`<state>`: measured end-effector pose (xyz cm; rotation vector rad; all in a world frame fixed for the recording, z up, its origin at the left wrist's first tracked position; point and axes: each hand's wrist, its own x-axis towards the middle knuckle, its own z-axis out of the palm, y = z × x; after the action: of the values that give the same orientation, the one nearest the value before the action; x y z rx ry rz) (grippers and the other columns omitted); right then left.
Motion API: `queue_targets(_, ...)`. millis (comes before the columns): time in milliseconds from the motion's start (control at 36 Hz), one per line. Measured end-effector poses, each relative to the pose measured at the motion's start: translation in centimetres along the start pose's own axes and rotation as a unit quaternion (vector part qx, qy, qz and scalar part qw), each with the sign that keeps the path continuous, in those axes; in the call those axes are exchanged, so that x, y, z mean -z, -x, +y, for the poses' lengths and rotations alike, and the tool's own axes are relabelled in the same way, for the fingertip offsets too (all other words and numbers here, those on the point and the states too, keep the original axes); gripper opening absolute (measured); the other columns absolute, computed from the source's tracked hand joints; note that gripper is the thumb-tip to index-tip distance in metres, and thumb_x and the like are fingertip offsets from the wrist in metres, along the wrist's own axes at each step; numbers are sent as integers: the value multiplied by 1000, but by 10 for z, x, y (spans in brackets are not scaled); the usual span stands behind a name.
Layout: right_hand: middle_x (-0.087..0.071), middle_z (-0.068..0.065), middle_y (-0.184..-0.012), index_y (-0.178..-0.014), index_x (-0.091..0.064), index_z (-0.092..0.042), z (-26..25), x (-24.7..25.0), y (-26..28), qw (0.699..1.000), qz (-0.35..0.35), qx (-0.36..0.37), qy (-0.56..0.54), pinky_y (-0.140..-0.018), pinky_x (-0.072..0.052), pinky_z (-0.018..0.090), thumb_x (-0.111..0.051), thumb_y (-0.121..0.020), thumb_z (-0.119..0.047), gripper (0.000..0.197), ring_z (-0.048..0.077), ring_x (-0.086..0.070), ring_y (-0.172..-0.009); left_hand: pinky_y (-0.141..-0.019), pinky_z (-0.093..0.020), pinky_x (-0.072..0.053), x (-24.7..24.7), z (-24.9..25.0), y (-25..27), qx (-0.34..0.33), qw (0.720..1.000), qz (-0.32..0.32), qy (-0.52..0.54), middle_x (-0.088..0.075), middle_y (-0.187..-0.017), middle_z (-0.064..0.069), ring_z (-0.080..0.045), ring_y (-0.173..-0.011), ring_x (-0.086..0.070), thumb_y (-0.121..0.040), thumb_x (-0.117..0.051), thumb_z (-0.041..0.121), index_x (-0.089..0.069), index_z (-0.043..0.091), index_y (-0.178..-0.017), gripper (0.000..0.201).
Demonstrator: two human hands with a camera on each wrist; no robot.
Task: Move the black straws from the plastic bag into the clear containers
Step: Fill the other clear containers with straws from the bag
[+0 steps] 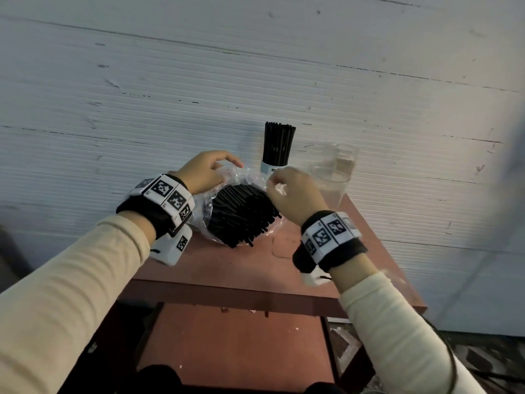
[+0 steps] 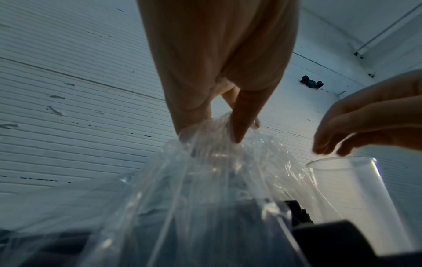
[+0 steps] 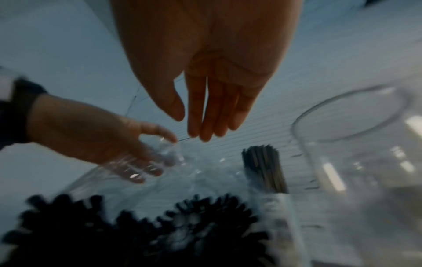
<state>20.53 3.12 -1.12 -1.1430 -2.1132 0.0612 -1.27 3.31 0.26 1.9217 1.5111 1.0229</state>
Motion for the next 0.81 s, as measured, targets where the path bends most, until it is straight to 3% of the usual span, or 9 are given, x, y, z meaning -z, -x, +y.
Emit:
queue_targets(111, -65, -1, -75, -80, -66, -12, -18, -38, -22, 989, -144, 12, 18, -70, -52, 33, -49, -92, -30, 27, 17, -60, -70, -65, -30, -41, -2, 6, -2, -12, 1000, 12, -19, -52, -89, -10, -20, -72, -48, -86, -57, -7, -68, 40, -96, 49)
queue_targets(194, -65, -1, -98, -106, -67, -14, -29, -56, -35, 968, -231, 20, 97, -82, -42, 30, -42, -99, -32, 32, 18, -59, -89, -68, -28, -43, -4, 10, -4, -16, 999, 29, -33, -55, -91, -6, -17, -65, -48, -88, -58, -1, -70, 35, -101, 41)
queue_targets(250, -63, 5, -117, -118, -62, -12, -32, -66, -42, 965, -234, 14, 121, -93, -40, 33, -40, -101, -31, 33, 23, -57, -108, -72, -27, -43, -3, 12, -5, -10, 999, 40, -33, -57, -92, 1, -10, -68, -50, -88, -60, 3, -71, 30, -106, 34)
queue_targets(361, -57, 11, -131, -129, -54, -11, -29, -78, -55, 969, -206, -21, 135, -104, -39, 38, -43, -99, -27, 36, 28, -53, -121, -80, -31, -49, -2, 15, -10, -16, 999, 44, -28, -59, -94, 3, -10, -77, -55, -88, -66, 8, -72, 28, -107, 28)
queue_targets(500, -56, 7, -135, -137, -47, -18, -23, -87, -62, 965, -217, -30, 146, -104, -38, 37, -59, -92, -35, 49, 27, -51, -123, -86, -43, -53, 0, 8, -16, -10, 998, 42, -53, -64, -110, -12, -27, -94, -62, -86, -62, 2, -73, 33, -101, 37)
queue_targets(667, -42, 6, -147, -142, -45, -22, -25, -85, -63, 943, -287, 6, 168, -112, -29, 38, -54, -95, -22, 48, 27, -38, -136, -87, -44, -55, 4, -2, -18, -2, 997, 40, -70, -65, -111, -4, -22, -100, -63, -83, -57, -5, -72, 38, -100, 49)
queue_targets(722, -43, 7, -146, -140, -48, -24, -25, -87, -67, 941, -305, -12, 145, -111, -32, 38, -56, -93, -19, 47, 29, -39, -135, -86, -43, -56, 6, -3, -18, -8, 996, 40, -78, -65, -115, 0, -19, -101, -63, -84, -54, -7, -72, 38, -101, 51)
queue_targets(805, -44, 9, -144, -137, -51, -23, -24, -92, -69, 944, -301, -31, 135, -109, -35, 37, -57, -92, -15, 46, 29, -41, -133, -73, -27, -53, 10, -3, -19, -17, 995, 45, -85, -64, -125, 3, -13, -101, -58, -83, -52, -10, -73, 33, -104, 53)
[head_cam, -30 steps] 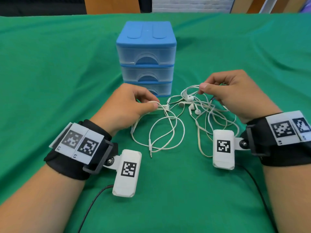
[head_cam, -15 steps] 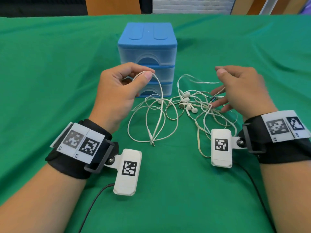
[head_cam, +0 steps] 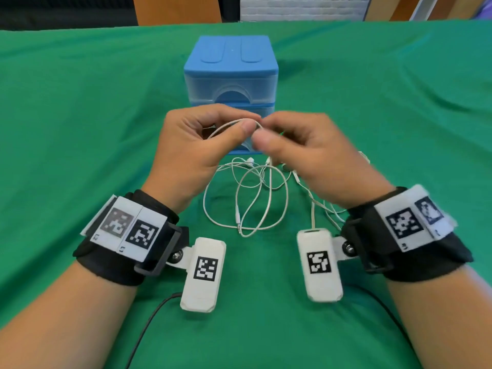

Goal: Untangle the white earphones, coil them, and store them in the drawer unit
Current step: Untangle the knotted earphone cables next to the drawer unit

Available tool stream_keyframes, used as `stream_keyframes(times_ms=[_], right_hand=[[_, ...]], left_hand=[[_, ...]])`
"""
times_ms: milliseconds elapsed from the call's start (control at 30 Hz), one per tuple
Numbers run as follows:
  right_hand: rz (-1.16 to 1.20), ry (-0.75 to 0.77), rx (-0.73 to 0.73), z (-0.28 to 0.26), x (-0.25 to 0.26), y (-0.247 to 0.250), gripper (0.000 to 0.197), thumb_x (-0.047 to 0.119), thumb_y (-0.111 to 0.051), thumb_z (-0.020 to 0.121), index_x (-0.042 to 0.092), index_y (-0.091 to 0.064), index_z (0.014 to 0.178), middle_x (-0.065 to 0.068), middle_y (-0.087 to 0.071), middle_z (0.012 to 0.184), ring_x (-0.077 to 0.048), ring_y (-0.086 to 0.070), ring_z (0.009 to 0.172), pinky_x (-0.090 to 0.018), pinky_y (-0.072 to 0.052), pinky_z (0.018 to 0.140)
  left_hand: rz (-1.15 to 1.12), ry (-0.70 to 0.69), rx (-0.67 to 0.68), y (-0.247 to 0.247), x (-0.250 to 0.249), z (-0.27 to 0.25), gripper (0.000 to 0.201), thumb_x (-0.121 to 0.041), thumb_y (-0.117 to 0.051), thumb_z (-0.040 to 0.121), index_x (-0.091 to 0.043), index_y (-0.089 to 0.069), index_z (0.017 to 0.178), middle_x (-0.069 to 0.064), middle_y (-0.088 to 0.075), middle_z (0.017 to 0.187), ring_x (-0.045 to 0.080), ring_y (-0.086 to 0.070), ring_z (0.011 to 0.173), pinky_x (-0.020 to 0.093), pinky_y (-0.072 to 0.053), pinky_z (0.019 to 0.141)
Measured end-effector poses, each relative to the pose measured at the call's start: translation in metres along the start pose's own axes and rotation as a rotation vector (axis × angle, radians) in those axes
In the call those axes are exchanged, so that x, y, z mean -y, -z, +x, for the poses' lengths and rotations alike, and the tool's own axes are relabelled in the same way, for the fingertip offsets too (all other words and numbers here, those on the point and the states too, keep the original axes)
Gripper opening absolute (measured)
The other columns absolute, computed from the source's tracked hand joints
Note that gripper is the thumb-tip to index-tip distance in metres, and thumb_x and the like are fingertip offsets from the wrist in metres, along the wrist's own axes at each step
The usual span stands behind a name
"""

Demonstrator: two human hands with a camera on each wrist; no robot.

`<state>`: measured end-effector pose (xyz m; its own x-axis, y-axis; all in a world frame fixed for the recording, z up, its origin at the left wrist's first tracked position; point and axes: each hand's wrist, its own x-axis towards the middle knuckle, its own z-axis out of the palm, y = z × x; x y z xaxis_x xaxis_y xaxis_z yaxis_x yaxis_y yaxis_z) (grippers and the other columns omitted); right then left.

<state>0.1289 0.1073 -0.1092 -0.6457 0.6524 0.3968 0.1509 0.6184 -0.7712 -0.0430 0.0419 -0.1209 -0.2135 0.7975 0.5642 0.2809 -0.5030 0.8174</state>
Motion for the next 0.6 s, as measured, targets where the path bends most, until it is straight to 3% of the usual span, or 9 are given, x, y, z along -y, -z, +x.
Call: stream_keyframes(times_ms=[67,133,233,300,600], right_hand=[[-0.009,0.014,0.058,0.001,-0.002,-0.009,0.034,0.027,-0.057,0.098,-0.002,-0.063,0.083,-0.014,-0.051,0.066,-0.022,-0.041,0.060,-0.036,-0.037,0.057],[0.061,0.012,-0.010,0.003,-0.007,-0.003,0.030,0.018,-0.054,0.100,0.002,-0.063,0.076,-0.001,-0.055,0.064,-0.012,-0.042,0.058,-0.023,-0.035,0.056],[0.316,-0.094,-0.215,0.004,-0.017,0.017,0.030,0.021,-0.052,0.099,0.015,-0.060,0.070,0.002,-0.059,0.064,-0.021,-0.043,0.062,-0.027,-0.030,0.056],[0.410,-0.137,-0.365,0.003,-0.023,0.029,0.030,0.022,-0.053,0.096,0.022,-0.060,0.067,0.003,-0.058,0.062,-0.020,-0.043,0.061,-0.028,-0.027,0.054],[0.408,-0.145,-0.872,-0.001,-0.038,0.056,0.028,0.021,-0.050,0.097,0.020,-0.061,0.072,0.001,-0.057,0.064,-0.012,-0.043,0.052,-0.025,-0.028,0.048]], left_hand=[[-0.004,0.006,0.012,0.000,0.000,-0.001,0.012,0.001,-0.069,0.090,0.005,-0.073,0.101,-0.010,-0.073,0.071,-0.006,-0.058,0.057,0.006,-0.043,0.060],[0.024,0.025,-0.007,0.002,0.002,0.000,0.008,-0.004,-0.071,0.090,0.003,-0.074,0.092,-0.015,-0.061,0.057,-0.004,-0.046,0.048,0.005,-0.035,0.053],[0.039,0.069,-0.051,0.005,0.004,0.003,0.012,-0.012,-0.070,0.092,-0.004,-0.071,0.084,-0.017,-0.045,0.048,-0.001,-0.035,0.045,0.009,-0.028,0.048],[0.041,0.081,-0.046,0.005,0.002,0.003,0.015,-0.011,-0.066,0.095,-0.005,-0.069,0.082,-0.018,-0.046,0.045,-0.001,-0.036,0.043,0.008,-0.028,0.048],[-0.006,0.123,-0.029,0.007,0.001,0.002,0.019,-0.016,-0.064,0.097,-0.007,-0.070,0.082,-0.014,-0.039,0.045,0.009,-0.026,0.044,0.019,-0.023,0.047]])
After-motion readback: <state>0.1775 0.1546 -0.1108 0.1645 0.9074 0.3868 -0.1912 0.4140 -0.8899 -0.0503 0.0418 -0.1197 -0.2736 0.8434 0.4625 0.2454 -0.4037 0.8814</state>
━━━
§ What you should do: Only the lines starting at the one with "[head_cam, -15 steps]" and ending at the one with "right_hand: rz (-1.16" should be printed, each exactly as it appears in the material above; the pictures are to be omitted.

§ Result for this exercise:
[head_cam, -15 steps] 
[head_cam, +0 steps] 

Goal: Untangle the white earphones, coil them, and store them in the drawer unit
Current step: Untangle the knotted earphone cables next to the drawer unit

Available tool stream_keyframes, used as `stream_keyframes(times_ms=[_], right_hand=[[_, ...]], left_hand=[[_, ...]])`
"""
times_ms: milliseconds elapsed from the call's start (control at 30 Hz), one per tuple
Numbers run as follows:
  right_hand: rz (-1.16 to 1.20), ry (-0.75 to 0.77), rx (-0.73 to 0.73), z (-0.28 to 0.26), x (-0.25 to 0.26), y (-0.247 to 0.250), gripper (0.000 to 0.197), thumb_x (-0.047 to 0.119), thumb_y (-0.111 to 0.051), thumb_z (-0.020 to 0.121), index_x (-0.042 to 0.092), index_y (-0.091 to 0.064), index_z (0.014 to 0.178), middle_x (-0.065 to 0.068), middle_y (-0.087 to 0.071), middle_z (0.012 to 0.184), ring_x (-0.077 to 0.048), ring_y (-0.086 to 0.070), ring_z (0.009 to 0.172), pinky_x (-0.090 to 0.018), pinky_y (-0.072 to 0.052), pinky_z (0.018 to 0.140)

No further output is needed.